La répartition des plats à l'intérieur d'une gamme, divisée en trois tranches (basse / médiane / haute). Principe clé : le nombre de plats en tranche médiane doit être à peu près égal à la somme des tranches basse et haute. C'est l'indicateur de cohérence le plus structurant.
On compare le prix moyen demandé par les clients (CA ÷ nombre de plats vendus) au prix moyen offert (somme des prix ÷ nombre de plats à la carte).
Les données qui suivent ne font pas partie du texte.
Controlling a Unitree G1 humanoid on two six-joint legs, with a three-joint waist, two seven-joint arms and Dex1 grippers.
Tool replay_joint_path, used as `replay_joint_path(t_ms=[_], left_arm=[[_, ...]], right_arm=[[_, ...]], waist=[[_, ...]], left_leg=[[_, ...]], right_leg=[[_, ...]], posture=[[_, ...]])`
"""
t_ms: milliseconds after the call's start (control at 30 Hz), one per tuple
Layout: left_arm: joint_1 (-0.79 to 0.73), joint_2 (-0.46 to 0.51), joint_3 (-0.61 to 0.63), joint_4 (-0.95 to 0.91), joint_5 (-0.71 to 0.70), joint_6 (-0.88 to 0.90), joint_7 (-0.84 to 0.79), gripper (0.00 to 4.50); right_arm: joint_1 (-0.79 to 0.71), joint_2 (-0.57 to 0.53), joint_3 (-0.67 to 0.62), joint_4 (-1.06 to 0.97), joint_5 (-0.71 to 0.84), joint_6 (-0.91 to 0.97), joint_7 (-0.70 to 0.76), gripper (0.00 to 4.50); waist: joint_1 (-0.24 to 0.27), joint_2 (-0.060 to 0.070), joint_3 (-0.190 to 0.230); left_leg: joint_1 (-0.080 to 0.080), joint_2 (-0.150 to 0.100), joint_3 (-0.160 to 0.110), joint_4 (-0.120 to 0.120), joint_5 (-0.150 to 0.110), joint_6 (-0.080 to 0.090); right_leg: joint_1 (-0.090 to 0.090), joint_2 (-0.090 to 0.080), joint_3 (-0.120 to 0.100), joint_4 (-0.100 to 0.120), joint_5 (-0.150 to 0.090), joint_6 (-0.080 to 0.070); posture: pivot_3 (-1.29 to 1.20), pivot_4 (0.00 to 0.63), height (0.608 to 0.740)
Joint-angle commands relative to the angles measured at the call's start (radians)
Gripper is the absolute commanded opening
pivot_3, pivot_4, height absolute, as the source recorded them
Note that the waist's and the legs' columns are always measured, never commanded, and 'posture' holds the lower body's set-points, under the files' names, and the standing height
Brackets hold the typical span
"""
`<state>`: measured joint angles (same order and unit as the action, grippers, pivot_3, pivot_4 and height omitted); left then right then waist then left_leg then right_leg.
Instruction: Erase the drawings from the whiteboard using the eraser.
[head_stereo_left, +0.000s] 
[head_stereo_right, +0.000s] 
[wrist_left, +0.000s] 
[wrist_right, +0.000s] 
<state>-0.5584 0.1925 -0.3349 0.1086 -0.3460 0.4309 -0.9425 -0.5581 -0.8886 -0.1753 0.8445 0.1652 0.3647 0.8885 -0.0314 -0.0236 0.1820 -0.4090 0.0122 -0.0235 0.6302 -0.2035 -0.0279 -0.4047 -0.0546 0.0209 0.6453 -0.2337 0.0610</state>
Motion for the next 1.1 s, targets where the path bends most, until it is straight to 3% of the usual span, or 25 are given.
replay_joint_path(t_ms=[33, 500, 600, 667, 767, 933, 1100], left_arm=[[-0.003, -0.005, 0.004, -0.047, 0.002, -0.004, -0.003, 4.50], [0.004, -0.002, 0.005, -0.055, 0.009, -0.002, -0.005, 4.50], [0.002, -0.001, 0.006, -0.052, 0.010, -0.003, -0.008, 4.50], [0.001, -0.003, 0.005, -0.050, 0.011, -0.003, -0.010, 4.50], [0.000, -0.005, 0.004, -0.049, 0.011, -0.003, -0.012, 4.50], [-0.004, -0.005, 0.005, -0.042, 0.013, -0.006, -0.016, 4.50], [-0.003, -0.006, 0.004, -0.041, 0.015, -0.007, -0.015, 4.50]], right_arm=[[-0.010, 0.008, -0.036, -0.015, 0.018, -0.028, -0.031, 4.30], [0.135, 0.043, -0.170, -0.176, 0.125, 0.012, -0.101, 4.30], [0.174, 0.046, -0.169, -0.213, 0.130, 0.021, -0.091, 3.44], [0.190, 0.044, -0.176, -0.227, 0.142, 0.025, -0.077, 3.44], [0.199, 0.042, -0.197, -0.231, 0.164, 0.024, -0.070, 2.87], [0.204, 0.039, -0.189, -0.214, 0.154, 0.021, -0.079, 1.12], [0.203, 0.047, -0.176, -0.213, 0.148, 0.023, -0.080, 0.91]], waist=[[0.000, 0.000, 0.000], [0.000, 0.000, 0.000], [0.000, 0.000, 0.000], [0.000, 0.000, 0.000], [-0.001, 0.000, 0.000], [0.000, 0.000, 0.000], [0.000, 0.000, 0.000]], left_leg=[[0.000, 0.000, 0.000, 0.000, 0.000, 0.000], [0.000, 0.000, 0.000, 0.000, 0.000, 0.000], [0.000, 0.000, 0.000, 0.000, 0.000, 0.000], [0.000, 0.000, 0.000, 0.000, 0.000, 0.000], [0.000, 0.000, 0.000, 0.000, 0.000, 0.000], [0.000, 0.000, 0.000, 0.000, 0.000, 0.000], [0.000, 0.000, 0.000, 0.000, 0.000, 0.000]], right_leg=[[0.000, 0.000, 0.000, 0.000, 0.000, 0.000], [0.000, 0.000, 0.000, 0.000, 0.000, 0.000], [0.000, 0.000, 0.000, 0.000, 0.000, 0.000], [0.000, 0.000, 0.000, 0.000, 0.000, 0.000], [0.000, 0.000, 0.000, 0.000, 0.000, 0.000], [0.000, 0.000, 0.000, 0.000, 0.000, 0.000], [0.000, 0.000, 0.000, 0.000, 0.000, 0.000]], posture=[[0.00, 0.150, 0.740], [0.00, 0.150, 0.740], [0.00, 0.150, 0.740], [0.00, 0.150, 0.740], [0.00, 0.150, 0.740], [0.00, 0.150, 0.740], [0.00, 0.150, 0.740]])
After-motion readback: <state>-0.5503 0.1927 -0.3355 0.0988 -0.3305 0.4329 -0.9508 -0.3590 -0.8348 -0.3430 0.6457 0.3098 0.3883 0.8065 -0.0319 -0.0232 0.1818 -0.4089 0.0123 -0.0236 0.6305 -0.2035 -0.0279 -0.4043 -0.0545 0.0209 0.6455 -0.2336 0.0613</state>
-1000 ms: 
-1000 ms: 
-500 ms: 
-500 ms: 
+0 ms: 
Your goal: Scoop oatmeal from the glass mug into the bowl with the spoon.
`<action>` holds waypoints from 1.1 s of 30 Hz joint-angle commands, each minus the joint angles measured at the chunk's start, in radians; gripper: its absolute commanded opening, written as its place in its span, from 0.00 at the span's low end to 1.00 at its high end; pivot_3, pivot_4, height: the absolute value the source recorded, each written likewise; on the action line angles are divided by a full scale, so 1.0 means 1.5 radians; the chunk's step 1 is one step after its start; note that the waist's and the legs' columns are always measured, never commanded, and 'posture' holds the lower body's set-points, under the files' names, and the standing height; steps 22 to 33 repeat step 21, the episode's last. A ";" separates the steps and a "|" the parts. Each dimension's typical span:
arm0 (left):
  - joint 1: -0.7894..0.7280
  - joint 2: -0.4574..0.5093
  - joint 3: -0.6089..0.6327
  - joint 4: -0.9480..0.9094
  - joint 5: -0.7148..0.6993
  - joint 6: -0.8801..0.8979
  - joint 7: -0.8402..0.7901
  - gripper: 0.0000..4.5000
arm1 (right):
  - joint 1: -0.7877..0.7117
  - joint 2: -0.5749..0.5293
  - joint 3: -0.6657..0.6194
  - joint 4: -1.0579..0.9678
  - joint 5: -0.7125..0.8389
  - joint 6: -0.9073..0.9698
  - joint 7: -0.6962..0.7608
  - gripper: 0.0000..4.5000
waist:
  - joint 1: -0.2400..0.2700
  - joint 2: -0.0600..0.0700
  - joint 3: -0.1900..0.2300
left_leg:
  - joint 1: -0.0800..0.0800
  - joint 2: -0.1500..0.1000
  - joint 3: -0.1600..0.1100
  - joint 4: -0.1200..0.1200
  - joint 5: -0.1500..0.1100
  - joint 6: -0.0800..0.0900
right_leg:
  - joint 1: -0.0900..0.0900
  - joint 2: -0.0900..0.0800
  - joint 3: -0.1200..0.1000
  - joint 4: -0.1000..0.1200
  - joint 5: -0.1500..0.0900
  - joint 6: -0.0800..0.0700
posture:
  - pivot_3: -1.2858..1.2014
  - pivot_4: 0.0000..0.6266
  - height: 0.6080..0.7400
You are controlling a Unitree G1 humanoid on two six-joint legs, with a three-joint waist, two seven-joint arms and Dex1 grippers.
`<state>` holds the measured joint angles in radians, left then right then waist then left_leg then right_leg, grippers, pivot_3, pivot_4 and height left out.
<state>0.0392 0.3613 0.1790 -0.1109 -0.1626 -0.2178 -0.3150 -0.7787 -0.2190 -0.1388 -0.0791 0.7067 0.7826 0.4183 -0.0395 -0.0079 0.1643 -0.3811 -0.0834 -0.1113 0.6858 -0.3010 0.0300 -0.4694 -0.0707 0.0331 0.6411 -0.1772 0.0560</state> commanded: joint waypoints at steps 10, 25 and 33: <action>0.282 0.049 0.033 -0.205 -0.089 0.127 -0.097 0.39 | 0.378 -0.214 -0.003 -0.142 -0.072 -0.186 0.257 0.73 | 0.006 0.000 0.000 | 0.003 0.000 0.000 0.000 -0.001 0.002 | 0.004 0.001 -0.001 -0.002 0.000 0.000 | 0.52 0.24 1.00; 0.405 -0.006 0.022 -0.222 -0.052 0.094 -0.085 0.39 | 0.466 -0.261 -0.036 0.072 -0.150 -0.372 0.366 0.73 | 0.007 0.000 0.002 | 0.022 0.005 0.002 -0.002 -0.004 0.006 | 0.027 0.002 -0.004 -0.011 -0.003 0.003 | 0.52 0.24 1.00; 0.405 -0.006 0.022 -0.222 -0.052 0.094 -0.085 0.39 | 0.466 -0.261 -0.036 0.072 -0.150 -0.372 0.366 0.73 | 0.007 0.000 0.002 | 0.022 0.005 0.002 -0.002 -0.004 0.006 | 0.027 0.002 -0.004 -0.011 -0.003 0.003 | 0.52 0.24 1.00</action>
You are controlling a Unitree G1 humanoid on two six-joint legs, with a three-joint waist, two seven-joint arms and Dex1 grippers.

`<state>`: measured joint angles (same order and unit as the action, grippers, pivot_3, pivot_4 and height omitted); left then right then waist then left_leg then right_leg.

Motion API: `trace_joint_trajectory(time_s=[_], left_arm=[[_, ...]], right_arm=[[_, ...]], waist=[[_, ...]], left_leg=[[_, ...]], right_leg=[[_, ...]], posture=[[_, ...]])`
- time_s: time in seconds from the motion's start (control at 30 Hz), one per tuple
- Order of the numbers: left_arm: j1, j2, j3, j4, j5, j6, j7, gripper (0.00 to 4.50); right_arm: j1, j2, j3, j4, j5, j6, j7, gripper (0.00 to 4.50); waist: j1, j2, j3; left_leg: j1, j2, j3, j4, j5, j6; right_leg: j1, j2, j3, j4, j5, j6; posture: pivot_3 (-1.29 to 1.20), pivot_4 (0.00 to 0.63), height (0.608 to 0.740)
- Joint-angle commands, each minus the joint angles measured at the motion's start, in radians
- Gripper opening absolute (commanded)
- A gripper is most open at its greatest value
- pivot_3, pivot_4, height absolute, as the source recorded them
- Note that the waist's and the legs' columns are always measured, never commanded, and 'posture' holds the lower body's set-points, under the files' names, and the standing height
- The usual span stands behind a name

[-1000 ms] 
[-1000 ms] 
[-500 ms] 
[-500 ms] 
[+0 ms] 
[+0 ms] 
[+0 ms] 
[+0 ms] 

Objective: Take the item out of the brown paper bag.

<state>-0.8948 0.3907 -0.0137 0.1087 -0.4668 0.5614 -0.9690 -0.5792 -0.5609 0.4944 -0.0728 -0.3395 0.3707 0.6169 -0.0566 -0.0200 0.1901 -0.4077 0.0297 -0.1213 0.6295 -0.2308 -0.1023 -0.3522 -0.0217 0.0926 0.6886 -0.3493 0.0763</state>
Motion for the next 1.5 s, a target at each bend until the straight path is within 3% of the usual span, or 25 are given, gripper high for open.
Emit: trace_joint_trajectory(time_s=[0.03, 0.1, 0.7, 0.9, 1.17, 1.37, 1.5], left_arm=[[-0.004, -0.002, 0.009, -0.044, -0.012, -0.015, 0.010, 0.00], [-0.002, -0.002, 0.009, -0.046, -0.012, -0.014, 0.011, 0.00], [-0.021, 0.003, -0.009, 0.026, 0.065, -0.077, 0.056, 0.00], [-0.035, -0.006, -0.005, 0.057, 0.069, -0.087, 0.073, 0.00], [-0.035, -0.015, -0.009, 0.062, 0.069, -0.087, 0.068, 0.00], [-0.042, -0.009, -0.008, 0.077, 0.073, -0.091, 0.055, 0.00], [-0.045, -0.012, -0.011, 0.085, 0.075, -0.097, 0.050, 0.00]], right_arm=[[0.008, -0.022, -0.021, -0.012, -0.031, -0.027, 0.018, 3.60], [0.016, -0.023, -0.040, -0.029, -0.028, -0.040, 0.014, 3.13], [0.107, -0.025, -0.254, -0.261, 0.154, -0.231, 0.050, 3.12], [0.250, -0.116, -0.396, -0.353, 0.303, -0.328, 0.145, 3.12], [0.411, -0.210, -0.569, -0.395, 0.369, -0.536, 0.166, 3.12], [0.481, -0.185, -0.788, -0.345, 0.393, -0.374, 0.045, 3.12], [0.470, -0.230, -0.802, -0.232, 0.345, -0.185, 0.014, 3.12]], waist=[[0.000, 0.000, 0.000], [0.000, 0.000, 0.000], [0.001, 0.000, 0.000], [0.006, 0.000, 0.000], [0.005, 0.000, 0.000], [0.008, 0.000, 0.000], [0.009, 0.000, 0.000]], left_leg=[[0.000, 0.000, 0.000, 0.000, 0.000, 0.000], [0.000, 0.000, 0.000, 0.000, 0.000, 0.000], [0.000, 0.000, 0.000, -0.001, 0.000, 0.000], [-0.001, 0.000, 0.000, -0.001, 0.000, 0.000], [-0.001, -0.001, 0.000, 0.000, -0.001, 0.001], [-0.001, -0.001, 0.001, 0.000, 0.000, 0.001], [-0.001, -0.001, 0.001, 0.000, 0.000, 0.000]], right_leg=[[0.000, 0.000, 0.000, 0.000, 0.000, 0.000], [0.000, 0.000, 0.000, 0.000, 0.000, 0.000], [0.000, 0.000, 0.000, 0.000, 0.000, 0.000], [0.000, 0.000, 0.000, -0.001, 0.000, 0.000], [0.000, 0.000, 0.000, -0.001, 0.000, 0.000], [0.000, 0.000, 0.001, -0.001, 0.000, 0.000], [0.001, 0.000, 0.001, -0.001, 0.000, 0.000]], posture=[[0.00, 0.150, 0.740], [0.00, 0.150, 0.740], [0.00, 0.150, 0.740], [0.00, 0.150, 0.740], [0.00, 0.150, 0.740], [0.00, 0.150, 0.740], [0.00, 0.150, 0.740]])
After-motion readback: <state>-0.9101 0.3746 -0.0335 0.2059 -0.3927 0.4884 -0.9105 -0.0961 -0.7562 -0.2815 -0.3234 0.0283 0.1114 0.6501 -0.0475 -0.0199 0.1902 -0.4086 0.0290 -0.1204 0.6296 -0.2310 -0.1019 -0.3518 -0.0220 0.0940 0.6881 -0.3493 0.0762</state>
Le rapport doit être proche de 0,9 à 1. Il mesure si l'offre tarifaire colle à ce que les clients achètent réellement.
Les plats mis en avant — suggestions, plats du jour, promotions — doivent se situer dans la tranche médiane de prix de leur gamme. Mettre en avant n'est pas brader : c'est rendre visible et attractif un plat à prix cohérent.
À quoi ça sert
La méthode Omnès vérifie qu'une carte est lisible et cohérente du point de vue du client : un éventail de prix adapté, une majorité de plats dans la zone médiane, des mises en avant bien placées. Elle se combine avec le coefficient multiplicateur (qui fixe le prix à partir du coût matière) pour un pricing à la fois rentable et cohérent.
Limites
- Ce sont des repères, pas des lois : de belles réussites commerciales ne les respectent pas toutes.
- La méthode regarde la cohérence interne de la carte, pas le positionnement face à la concurrence ni la marge réelle par plat.
- Appliquée seule, elle ne dit rien de la marge pondérée ni du prime cost.